- Country: Australia
- Language: English
- Genre: Science fiction

Publication
- Published in: Interzone
- Publication type: Periodical
- Publisher: TTA Press
- Media type: Print
- Publication date: April 1997

= Reasons to Be Cheerful (short story) =

1997 short story by Greg Egan

'

"Reasons to Be Cheerful" is a science-fiction short story by Australian writer Greg Egan, first published in Interzone 118 in April of 1997. The short story was included in the collections Luminous in 1998 and The Best of Greg Egan in 2020.

== Plot ==
In 2004, twelve-year-old Mark suddenly enters a state of constant happiness. After also losing balance when walking, a medulloblastoma is discovered in his brain causing higher levels of Leu-enkephalin, which binds to the same receptors as morphine or heroin and hence is the reason for his happiness. Mark physically cannot be sad about the diagnosis. After the medulloblastoma is removed, he becomes depressive and his relationship with his parents worsens. Psychologists assume that he now associates happiness with a return of the tumor. In 2023, Mark has reflected for many years about happiness just being a result of chemical reactions in the brain and to possibly be meaningless. He travels to Cape Town in South Africa to undergo a surgery, during which cavities from dead neurons in his brain will be filled with a special foam forming a new neural network combined from that of four thousand dead strangers. The surgery gives him the ability to choose what to be happy about and he can indeed enjoy every piece of art and music presented to him. He now wonders if this happiness is actually real and whether the four thousand dead strangers in his head will now always lead him down the path of least resistance. He reflects again, that when making choices for the causes for his happiness, he must be able to live with the possibility of them being wrong. Mark returns to Sydney and takes a job in a bookstore, in which he can use spare time to read its books, and begins to date Julia, who comes by there often. His father visits him one day and asks, if he is happy now, to which Mark replies that he is.

== Translation ==
The short story was translated in German (1999), French (1999), Italian (2001), Japanese (2001) and Spanish (2002).

== Background ==
Egan said that writing the short story took three months in an interview with Russell B. Farr in 1997. He later elaborated to have thought about the central premise for a few years in an interview with David Conyers for Virtual Worlds and Imagined Futures in 2009. In the latter he considers it to be his favorite short story as it "felt [....] like a jigsaw puzzle that couldn’t have been put together any other way.“ He added that "more than ten years later", he is "still happy with every word", which "doesn’t happen often."

== Reception ==

=== Reviews ===
Russell Letson, writing in Locus, states that the short story "pursues the nature and genesis of emotional states – the ‘‘reasons’’ are entirely neurochemical-physiological, and the mechanism of feeling is literally a mechanism – a computational prosthetic intended to repair neurological damage to the pleasure centers."

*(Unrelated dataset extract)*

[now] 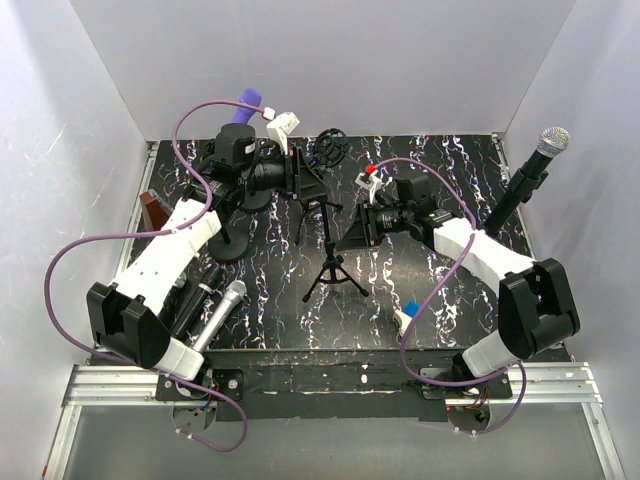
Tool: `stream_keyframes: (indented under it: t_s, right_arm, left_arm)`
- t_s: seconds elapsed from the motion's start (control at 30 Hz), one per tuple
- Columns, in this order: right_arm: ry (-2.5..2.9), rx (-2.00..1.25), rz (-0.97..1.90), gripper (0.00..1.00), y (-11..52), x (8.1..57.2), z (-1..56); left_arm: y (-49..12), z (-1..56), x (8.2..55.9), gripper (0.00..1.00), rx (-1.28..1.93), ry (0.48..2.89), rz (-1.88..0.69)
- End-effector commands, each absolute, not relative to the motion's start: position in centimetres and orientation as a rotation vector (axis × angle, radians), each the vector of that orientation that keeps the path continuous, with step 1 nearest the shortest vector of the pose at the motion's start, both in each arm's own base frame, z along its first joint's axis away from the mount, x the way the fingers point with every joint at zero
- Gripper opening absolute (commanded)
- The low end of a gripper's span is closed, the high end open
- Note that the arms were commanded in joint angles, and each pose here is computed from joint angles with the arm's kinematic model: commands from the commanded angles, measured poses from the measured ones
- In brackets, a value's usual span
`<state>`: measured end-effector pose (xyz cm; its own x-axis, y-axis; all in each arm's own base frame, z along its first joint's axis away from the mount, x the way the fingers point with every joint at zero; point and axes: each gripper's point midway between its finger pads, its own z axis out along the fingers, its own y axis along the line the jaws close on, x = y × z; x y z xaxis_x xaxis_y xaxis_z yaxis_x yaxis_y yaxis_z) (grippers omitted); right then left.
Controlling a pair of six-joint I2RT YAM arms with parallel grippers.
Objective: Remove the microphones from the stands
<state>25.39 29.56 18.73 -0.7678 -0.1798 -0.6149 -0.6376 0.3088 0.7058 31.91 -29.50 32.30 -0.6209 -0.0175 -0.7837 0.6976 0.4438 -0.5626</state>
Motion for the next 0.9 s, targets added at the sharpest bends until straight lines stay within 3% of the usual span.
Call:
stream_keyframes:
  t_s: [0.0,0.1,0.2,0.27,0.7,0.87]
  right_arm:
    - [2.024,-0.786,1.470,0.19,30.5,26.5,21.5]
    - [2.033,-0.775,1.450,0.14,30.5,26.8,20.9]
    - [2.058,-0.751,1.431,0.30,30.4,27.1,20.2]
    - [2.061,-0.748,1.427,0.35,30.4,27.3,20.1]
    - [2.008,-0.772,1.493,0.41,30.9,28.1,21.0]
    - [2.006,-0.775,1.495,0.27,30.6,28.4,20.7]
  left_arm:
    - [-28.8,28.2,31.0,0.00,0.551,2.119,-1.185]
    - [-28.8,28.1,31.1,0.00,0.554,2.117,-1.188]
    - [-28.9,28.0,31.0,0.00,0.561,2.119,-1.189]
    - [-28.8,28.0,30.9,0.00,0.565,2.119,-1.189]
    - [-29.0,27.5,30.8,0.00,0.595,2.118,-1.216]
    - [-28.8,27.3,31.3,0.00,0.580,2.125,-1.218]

Salik Shah, writing in Reactor, compared Mark to Frannie Goldsmith (from Stephen King's The Stand), and doubted that Frannie would have accepted an equivalent medical procedure. He concluded that "Egan’s characters can be as real as King’s."

=== Awards ===
The short story won the Japanese Seiun Award in 2002. It was also nominated for an Aurealis Award and a Ditmar Award, both in 1998. It reached the 5th place in the Reader Poll of the Locus Award in 1998 and won the Interzone Readers Poll in 1998.